■ What you have to do:
Go through the data below and copy each line where the word "left" occurs.

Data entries
★ ★ ★ ★ ★ ★ ★
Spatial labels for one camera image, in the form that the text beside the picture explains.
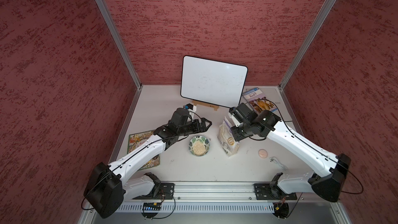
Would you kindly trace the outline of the green leaf pattern bowl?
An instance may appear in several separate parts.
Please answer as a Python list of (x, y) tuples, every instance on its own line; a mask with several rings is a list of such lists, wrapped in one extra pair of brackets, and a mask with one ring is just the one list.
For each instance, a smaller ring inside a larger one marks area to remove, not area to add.
[(202, 135), (196, 135), (189, 141), (189, 151), (192, 155), (201, 157), (208, 153), (210, 140)]

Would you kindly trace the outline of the instant oatmeal bag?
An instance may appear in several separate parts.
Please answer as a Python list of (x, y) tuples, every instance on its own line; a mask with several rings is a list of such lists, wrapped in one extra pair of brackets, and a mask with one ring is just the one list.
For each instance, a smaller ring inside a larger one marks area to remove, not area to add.
[(239, 142), (237, 142), (232, 135), (231, 123), (229, 122), (227, 117), (224, 117), (222, 124), (219, 126), (217, 138), (225, 154), (228, 157), (237, 154), (239, 149)]

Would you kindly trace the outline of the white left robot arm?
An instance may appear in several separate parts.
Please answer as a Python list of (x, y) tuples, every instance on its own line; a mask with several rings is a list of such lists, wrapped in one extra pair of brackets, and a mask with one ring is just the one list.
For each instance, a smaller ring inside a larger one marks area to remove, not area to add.
[(126, 199), (155, 197), (161, 183), (155, 175), (147, 173), (135, 180), (130, 180), (131, 177), (153, 157), (184, 137), (208, 131), (212, 122), (201, 117), (195, 119), (196, 113), (189, 108), (190, 105), (186, 105), (175, 110), (167, 124), (155, 129), (147, 141), (126, 156), (94, 167), (83, 195), (102, 218), (112, 215)]

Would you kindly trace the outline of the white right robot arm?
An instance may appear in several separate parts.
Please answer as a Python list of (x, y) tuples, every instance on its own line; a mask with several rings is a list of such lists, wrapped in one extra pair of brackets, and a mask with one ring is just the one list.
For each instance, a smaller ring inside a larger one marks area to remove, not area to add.
[(337, 202), (349, 172), (351, 159), (345, 155), (324, 150), (292, 130), (278, 115), (264, 110), (260, 114), (246, 104), (231, 107), (229, 114), (234, 122), (231, 132), (236, 141), (254, 135), (281, 145), (300, 158), (310, 172), (278, 173), (268, 184), (275, 199), (295, 193), (314, 193), (329, 202)]

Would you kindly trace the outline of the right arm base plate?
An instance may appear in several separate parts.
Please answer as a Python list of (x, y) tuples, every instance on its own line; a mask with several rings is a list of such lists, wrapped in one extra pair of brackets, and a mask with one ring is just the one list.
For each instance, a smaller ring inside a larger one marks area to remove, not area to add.
[(296, 193), (286, 194), (272, 183), (254, 184), (254, 192), (257, 200), (297, 200)]

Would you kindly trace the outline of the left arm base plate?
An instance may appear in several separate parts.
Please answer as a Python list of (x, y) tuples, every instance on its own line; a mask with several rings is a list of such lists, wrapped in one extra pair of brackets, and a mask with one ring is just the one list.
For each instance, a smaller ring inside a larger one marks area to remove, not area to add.
[(172, 200), (174, 196), (174, 183), (155, 184), (153, 190), (145, 195), (133, 198), (133, 200)]
★ ★ ★ ★ ★ ★ ★
■ Response to this task:
Would you kindly trace the outline of the white left robot arm?
Would you kindly trace the outline of the left arm base plate?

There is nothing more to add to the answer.